» **TASK REQUIREMENTS**
Set down the material in full. Keep every line exactly as it is.

» **RAW DATA**

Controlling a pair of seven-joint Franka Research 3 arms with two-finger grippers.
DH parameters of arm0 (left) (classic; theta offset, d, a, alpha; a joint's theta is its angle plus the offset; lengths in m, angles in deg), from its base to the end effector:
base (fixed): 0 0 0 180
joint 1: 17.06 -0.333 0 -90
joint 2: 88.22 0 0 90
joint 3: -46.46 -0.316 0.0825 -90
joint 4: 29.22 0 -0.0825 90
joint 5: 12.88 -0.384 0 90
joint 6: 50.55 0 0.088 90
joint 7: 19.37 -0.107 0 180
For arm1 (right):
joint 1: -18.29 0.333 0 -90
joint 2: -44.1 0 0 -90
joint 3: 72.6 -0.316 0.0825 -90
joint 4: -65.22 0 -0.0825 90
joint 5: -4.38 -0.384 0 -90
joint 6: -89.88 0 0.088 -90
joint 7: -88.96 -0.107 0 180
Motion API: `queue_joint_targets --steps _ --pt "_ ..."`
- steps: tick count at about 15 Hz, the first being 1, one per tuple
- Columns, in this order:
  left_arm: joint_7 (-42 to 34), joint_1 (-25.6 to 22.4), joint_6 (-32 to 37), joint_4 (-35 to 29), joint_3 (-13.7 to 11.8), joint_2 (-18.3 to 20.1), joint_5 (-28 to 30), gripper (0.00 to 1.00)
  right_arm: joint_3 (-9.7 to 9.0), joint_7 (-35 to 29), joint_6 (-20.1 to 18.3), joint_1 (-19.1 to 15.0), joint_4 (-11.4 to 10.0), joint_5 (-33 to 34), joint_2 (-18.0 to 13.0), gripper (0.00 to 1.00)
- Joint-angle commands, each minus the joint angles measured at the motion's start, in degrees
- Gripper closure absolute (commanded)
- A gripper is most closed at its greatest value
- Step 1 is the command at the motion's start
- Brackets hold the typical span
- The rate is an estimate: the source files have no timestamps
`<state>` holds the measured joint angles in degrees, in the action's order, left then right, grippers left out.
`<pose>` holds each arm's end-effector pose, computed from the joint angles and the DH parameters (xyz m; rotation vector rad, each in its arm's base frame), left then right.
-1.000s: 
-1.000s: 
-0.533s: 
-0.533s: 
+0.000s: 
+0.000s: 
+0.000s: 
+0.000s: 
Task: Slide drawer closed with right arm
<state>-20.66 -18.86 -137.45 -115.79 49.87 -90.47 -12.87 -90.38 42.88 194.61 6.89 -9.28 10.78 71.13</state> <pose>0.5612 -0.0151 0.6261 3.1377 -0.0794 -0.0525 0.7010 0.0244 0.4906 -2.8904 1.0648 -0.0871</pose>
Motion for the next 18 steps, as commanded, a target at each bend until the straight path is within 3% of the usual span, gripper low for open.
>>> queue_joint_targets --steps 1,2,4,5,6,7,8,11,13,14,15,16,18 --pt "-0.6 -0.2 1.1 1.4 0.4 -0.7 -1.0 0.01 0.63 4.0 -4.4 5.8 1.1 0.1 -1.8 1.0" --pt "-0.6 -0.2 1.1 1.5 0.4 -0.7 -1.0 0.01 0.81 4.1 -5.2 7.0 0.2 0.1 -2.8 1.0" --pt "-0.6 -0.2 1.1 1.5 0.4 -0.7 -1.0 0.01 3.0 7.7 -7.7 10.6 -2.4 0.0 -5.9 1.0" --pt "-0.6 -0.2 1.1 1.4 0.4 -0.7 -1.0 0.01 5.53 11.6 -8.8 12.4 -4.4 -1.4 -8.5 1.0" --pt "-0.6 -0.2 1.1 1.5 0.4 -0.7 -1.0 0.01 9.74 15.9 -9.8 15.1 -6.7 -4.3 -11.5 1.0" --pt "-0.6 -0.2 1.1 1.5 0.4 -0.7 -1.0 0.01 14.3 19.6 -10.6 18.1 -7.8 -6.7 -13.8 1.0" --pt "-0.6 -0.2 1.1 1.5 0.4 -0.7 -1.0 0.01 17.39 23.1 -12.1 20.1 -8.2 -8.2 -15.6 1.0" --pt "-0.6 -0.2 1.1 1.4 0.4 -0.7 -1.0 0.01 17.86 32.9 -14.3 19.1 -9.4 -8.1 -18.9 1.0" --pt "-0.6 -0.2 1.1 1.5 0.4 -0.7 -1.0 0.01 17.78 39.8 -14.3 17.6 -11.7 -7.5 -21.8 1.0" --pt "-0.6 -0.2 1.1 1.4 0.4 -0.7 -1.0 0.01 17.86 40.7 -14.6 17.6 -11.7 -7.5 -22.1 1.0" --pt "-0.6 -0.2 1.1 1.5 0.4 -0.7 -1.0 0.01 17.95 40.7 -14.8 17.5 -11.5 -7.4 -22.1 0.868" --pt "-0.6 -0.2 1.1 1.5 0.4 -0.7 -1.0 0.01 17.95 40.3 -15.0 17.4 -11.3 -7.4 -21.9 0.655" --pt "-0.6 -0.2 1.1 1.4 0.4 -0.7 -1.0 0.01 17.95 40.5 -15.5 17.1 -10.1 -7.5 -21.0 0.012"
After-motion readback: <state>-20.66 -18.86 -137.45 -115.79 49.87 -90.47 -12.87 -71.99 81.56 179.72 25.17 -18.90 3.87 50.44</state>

» **ANSWER TO THE PROBLEM**
Controlling a pair of seven-joint Franka Research 3 arms with two-finger grippers.
DH parameters of arm0 (left) (classic; theta offset, d, a, alpha; a joint's theta is its angle plus the offset; lengths in m, angles in deg), from its base to the end effector:
base (fixed): 0 0 0 180
joint 1: 17.06 -0.333 0 -90
joint 2: 88.22 0 0 90
joint 3: -46.46 -0.316 0.0825 -90
joint 4: 29.22 0 -0.0825 90
joint 5: 12.88 -0.384 0 90
joint 6: 50.55 0 0.088 90
joint 7: 19.37 -0.107 0 180
For arm1 (right):
joint 1: -18.29 0.333 0 -90
joint 2: -44.1 0 0 -90
joint 3: 72.6 -0.316 0.0825 -90
joint 4: -65.22 0 -0.0825 90
joint 5: -4.38 -0.384 0 -90
joint 6: -89.88 0 0.088 -90
joint 7: -88.96 -0.107 0 180
Motion API: `queue_joint_targets --steps _ --pt "_ ..."`
- steps: tick count at about 15 Hz, the first being 1, one per tuple
- Columns, in this order:
  left_arm: joint_7 (-42 to 34), joint_1 (-25.6 to 22.4), joint_6 (-32 to 37), joint_4 (-35 to 29), joint_3 (-13.7 to 11.8), joint_2 (-18.3 to 20.1), joint_5 (-28 to 30), gripper (0.00 to 1.00)
  right_arm: joint_3 (-9.7 to 9.0), joint_7 (-35 to 29), joint_6 (-20.1 to 18.3), joint_1 (-19.1 to 15.0), joint_4 (-11.4 to 10.0), joint_5 (-33 to 34), joint_2 (-18.0 to 13.0), gripper (0.00 to 1.00)
- Joint-angle commands, each minus the joint angles measured at the motion's start, in degrees
- Gripper closure absolute (commanded)
- A gripper is most closed at its greatest value
- Step 1 is the command at the motion's start
- Brackets hold the typical span
- The rate is an estimate: the source files have no timestamps
`<state>` holds the measured joint angles in degrees, in the action's order, left then right, grippers left out.
`<pose>` holds each arm's end-effector pose, computed from the joint angles and the DH parameters (xyz m; rotation vector rad, each in its arm's base frame), left then right.
-1.000s: 
-1.000s: 
-0.533s: 
-0.533s: 
+0.000s: 
+0.000s: 
+0.000s: 
+0.000s: 
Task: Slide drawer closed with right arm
<state>-20.66 -18.86 -137.45 -115.79 49.87 -90.47 -12.87 -90.38 42.88 194.61 6.89 -9.28 10.78 71.13</state> <pose>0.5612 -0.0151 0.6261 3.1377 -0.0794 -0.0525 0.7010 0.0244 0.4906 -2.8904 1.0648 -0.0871</pose>
Motion for the next 18 steps, as commanded, a target at each bend until the straight path is within 3% of the usual span, gripper low for open.
>>> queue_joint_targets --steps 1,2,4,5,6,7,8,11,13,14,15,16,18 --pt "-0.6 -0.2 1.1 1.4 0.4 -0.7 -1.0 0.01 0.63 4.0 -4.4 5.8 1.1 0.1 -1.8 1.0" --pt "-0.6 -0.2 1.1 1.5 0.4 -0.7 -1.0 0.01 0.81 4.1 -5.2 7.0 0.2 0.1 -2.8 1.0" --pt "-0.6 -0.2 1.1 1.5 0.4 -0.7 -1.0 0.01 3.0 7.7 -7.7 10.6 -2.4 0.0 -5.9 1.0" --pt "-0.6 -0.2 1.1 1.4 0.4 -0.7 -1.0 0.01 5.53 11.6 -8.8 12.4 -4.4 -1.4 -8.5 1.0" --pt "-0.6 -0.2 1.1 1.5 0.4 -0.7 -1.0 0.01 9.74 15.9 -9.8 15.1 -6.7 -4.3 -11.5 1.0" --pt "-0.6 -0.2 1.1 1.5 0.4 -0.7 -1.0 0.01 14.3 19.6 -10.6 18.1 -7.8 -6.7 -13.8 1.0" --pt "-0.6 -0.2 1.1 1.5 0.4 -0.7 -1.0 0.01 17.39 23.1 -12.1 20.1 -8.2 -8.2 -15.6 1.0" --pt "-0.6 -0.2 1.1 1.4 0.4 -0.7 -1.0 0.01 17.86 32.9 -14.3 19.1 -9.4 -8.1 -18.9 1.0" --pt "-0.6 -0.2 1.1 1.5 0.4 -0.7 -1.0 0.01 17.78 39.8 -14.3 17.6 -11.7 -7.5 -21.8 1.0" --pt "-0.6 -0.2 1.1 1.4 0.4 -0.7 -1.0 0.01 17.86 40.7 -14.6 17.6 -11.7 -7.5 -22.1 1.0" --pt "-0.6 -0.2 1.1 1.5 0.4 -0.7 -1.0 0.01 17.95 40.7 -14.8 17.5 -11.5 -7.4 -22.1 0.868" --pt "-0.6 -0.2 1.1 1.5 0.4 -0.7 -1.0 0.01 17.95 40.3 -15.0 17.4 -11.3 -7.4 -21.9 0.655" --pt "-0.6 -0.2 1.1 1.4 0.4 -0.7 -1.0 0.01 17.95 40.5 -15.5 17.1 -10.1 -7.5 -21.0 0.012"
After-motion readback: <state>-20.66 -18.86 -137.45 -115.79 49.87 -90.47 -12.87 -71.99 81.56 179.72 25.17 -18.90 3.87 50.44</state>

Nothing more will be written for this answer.